The answer is the full listing restated exactly, without any pictures.

····················

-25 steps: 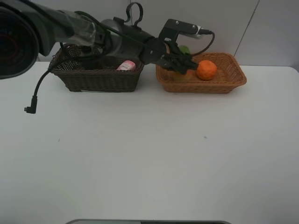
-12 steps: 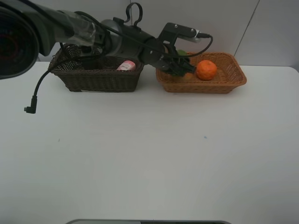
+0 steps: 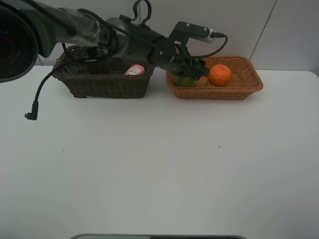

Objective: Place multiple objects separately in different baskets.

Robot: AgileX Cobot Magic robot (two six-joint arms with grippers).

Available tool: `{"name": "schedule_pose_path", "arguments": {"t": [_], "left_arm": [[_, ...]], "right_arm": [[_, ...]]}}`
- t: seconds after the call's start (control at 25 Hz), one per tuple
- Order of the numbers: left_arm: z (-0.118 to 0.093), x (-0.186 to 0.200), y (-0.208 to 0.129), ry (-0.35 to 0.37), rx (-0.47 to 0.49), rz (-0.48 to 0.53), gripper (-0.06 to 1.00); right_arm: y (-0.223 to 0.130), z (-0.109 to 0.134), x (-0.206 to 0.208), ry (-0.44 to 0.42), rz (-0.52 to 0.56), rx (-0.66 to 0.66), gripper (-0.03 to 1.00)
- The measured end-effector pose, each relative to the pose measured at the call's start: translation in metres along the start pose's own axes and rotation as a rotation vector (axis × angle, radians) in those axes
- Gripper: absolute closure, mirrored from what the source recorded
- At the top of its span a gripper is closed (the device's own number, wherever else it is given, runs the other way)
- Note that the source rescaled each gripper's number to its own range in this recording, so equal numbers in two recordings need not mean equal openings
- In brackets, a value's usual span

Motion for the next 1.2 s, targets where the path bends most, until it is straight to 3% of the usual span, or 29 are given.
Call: {"name": "schedule_pose_path", "arguments": {"t": [0.4,0.52,0.88,1.0,1.2], "left_arm": [[0.005,0.059,0.028,0.033,0.043,0.074,-0.01],[0.021,0.085,0.030,0.061,0.077,0.105,-0.01],[0.108,0.211,0.018,0.225,0.229,0.143,-0.01],[0.124,0.260,0.005,0.274,0.278,0.138,-0.01],[0.125,0.333,-0.025,0.322,0.322,0.122,-0.01]], "right_arm": [[0.000,0.000,0.000,0.000,0.000,0.000,-0.03],[0.000,0.000,0.000,0.000,0.000,0.000,-0.03],[0.000,0.000,0.000,0.000,0.000,0.000,-0.03],[0.000,0.000,0.000,0.000,0.000,0.000,-0.03],[0.000,0.000,0.000,0.000,0.000,0.000,-0.03]]}}
Point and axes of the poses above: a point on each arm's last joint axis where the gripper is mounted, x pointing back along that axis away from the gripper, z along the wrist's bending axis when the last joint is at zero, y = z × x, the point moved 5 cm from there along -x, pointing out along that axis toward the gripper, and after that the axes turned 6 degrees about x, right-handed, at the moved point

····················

» **Completed exercise**:
-25 steps: 
-12 steps: 
+0 steps: 

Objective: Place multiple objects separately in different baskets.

Robot: AgileX Cobot Magic robot (two six-joint arms with grippers).

Available tool: `{"name": "schedule_pose_path", "arguments": {"t": [_], "left_arm": [[_, ...]], "right_arm": [[_, ...]]}}`
- t: seconds after the call's start (control at 25 Hz), one per tuple
- Order of the numbers: left_arm: z (-0.118 to 0.093), x (-0.186 to 0.200), y (-0.208 to 0.129), ry (-0.35 to 0.37), rx (-0.47 to 0.49), rz (-0.48 to 0.53), gripper (-0.06 to 1.00); right_arm: y (-0.223 to 0.130), z (-0.109 to 0.134), x (-0.206 to 0.208), ry (-0.44 to 0.42), rz (-0.52 to 0.56), rx (-0.66 to 0.66), gripper (-0.03 to 1.00)
- The measured end-effector pose, each relative to the pose measured at the call's start: translation in metres along the start pose's own axes and rotation as a rotation vector (axis × angle, radians) in those axes
- Gripper: absolute closure, mirrored from what the source recorded
- At the top of its span a gripper is closed (the device's own number, wherever else it is given, runs the other way)
- Note that the source rescaled each gripper's number to its own range in this recording, so equal numbers in two recordings need not mean equal openings
- In brackets, a value's usual span

Motion for the next 1.2 s, targets where the path bends most, until it is straight to 3% of the usual span, or 29 are given.
Call: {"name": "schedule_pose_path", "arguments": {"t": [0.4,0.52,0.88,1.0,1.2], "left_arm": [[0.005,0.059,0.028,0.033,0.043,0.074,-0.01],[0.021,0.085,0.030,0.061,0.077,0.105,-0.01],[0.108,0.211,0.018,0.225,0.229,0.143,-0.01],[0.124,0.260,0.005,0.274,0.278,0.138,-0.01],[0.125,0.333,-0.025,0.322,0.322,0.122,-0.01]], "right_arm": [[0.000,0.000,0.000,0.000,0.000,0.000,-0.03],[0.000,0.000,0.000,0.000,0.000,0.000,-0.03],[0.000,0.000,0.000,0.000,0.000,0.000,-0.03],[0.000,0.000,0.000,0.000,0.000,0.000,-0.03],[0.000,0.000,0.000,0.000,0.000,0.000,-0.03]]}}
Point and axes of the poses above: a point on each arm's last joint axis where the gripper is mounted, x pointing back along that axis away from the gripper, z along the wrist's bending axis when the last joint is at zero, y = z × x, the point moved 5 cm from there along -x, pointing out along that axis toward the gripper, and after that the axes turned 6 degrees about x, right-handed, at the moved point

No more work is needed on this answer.